Reference

Watch Mode & Policies

Last updated April 2026

piicrawler watch is the daemon mode of PII Crawler. It monitors one or more directories for file changes, scans new or modified files for PII, evaluates each finding against a set of policies, and dispatches violations to JSON stdout, a webhook, and the local database.

This page is the complete reference for the policy file format, the violation payload schema, and the operational behaviour of the daemon. For the CLI flags themselves see piicrawler watch.

How the pipeline works

Each cycle the daemon:

  1. Polls every watched directory for file changes (created, modified, removed). Polling — not OS-native inotify/FSEvents — is used so the same code path works identically across Linux, macOS, and Windows.
  2. For each created or modified file, extracts text using the same extraction stack as a one-shot scan (PDF, Office, archive, image OCR, etc.). Symlinks and offline cloud-only files are skipped.
  3. Scans the extracted text for PII.
  4. Evaluates every finding against the loaded policies. A finding becomes a violation when it matches a policy.
  5. Dispatches the violations: writes them to the watch_violations table, emits them on stdout as JSON (unless --no-json), and POSTs them to the webhook (if --webhook was given).

The daemon runs until you send Ctrl+C.

The policy file

--policy <file> loads alert policies from a TOML-style config file. Each policy describes a condition (which PII types in which paths) and metadata (an action label and a severity label) that gets attached to every matching violation.

Example

# policies.toml — drop in any path you like; the file is just read and parsed.

[[policy]]
name = "no-ssn-in-public-shares"
pii_type = "ssn"
path_pattern = "/srv/public/.*"
action = "deny"
severity = "critical"

[[policy]]
name = "any-credit-card"
pii_type = "credit-card"
action = "alert"
severity = "high"

[[policy]]
# Catch-all: alert on anything PII-shaped landing in /srv/uploads/
name = "uploads-anything"
path_pattern = "/srv/uploads/.*"
severity = "medium"

Load it on startup:

piicrawler watch /srv/public /srv/uploads --policy ./policies.toml

Schema

Each [[policy]] table accepts the following keys:

Key Required Default Type Purpose
name yes string Identifier shown in alerts and stored with each violation row. Tables without a name are silently skipped.
pii_type no (any) string Restrict the policy to a single PII type slug (see PII type slugs below). Compared case-insensitively. Omit to match every PII type.
path_pattern no (any) regex Restrict the policy to files whose path matches this Rust regex. The match uses is_match semantics — it succeeds if the regex matches anywhere in the path, so /public/.* matches /srv/public/data.txt. Omit to match every path. Invalid regexes are skipped with a warning at load time and the resulting policy effectively matches every path.
action no "deny" string Free-form label attached to each violation. Pass-through only — see Actions and severity are labels.
severity no "high" string Free-form severity label attached to each violation. Pass-through only.
max_risk no string Currently parsed but not evaluated. Reserved for a future risk-score filter; setting it has no effect today.
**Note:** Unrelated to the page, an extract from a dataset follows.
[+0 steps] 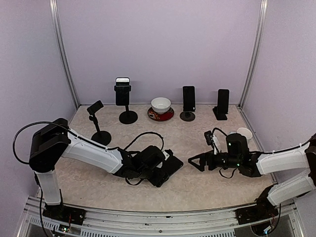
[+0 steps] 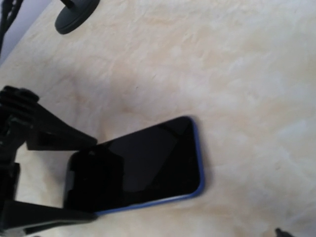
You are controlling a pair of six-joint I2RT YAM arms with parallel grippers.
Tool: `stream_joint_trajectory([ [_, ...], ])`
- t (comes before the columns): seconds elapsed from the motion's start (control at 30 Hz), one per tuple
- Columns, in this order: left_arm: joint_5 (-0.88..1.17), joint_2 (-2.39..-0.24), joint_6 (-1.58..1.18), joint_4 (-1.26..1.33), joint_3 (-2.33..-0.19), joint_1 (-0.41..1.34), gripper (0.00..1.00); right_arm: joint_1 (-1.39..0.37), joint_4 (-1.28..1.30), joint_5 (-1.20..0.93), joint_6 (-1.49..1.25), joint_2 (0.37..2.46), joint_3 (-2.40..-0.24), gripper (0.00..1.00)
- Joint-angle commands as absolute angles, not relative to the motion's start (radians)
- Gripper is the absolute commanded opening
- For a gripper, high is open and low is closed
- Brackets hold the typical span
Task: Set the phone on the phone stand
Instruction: Pick up the phone from the center of the board, then pass from the left arm to the right
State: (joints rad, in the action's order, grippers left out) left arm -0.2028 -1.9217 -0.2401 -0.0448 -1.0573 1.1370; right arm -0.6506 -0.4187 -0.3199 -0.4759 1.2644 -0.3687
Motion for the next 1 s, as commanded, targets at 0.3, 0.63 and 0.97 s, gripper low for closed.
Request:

Keys are read line-by-line; values may be quoted (name = "no-ssn") or bare (name = no-ssn). Lines starting with # are comments. Blank lines are allowed.
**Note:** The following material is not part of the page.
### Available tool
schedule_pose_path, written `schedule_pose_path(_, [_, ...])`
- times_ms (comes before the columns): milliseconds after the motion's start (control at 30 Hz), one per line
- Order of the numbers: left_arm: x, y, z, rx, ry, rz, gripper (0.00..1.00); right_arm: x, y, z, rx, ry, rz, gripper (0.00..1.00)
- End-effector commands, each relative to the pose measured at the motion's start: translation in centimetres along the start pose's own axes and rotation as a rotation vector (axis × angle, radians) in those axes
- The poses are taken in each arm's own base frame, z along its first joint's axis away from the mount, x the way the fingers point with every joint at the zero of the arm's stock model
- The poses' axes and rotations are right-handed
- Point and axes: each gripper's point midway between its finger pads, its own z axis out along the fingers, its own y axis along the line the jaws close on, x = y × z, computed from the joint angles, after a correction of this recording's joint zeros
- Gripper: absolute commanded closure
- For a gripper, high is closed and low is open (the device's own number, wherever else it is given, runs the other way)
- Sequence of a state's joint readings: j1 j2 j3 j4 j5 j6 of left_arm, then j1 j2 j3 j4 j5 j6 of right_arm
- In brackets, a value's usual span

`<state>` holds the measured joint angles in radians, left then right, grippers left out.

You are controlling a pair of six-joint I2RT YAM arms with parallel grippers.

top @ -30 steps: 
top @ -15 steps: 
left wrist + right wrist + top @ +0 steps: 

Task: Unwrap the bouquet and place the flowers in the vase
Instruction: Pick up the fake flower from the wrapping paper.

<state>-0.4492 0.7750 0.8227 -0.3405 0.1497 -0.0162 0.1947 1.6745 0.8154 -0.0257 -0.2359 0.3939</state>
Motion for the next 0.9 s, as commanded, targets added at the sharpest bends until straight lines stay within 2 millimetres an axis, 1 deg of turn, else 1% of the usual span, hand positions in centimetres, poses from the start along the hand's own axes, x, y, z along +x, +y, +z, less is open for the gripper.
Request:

A finding becomes a violation for a given policy when both of the following hold:

  • The finding's PII type equals pii_type (case-insensitive), or pii_type is omitted.
  • The file's path matches path_pattern, or path_pattern is omitted.

A single finding can violate multiple policies — each match produces its own violation row and its own alert.

PII type slugs

pii_type accepts any of the built-in slugs:

Slug What it detects
ssn U.S. Social Security Number
credit-card Credit card number (Luhn-checked)
aws-credential AWS access keys / secret keys
passport U.S. passport number
ein Employer ID Number
drivers-license Driver's license number
dob Date of birth
address Street address
phone Phone number
city_state_zip City / state / ZIP cluster
email Email address
name Full name

It also accepts the dynamic slugs PII Crawler generates for user-defined detectors:

The slug is whatever the rule was named, lowercased and dashed. For example, a custom regex rule called "Account Number" produces the slug regex-account-number.

Actions and severity are labels

action and severity are emitted to alerts and stored with each violation, but PII Crawler itself does not act on them. Setting action = "deny" does not block, quarantine, or modify the file — the file is left exactly where it is. Both fields exist so a downstream system (your webhook receiver, SIEM, ticketing pipeline, etc.) can decide what to do based on the label.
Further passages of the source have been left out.